Марья Фирсовна вздохнула, погладила дочь по плечу…

Снег сошел, земля оделась травой, деревья — листвой, потом расцвела сирень, которую Инютин Николай носил ей целыми охапками. Она стеснялась, но брала, назло Димке, который при этом всегда краснел, весь наливался, она чувствовала, тяжелой болью, нагибал шею и становился чем-то похожим на камень. Брала назло Лидке, которая давно уже относилась к ней, Ганке, насмешливо и ядовито, при встречах, если рядом никого нет, с откровенной ненавистью обдирала ее черными глазами до наготы, а при людях не замечала, проходила как мимо пустого места. Брала еще назло самой себе. Брать ей не хотелось, потому что жаль было Димку, внутри которого поселилась боль, но принимала, ненавидя одновременно Димку за то, что он не находит в себе сил и смелости избавить ее от страданий. Как он это может сделать, она ясно не представляла, почувствовала, мелькало у нее иногда: догадайся Димка хоть раз ей подарить даже не охапку сирени, а веточку, одну веточку, ей сразу стало бы легче.

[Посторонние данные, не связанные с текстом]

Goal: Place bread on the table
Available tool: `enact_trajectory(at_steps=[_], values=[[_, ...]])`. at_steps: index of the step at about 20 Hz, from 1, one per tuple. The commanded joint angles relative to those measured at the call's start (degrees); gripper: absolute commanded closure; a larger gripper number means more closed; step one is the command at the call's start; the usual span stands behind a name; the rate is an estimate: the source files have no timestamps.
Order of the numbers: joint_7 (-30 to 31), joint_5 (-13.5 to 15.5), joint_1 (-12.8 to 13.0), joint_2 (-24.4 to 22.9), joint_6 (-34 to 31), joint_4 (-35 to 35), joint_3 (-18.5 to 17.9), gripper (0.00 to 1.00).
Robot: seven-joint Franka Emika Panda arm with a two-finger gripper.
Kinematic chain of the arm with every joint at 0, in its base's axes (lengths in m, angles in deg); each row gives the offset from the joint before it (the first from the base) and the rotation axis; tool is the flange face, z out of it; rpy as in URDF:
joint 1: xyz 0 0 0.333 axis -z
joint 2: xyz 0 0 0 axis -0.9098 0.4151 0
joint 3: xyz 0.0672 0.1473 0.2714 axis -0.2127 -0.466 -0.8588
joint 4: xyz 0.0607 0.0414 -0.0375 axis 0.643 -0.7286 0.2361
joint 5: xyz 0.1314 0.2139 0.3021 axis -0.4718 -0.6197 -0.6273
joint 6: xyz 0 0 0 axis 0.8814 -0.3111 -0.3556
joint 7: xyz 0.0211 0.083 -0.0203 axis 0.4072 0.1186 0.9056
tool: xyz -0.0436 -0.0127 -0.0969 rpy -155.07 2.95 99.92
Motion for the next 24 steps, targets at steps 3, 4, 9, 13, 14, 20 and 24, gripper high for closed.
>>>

Но что поделаешь, Димка не догадывался, и пропасть между ними, неизвестно, непонятно теперь для нее, как, когда и зачем возникшая, становилась все шире да глубже. А после того как она отхлестала Димку веником из этой ненавистной ей сирени, пропасть стала еще больше…

* * * *

…Косматое солнце, испепелив в прах необъятное небо над степью, все-таки стало медленно опускаться к горизонту. Солнце сожгло не только небо, но и землю, и навстречу ему снизу, из-под Звенигоры, стали вспучиваться тучи серого и легкого пепла, солнце, коснувшись их, начало, казалось, раскаляться еще сильнее, увеличиваться в размерах. И чем глубже проваливалось в серую муть, стлавшуюся по краю земли, тем сильнее раскалялось и больше увеличивалось.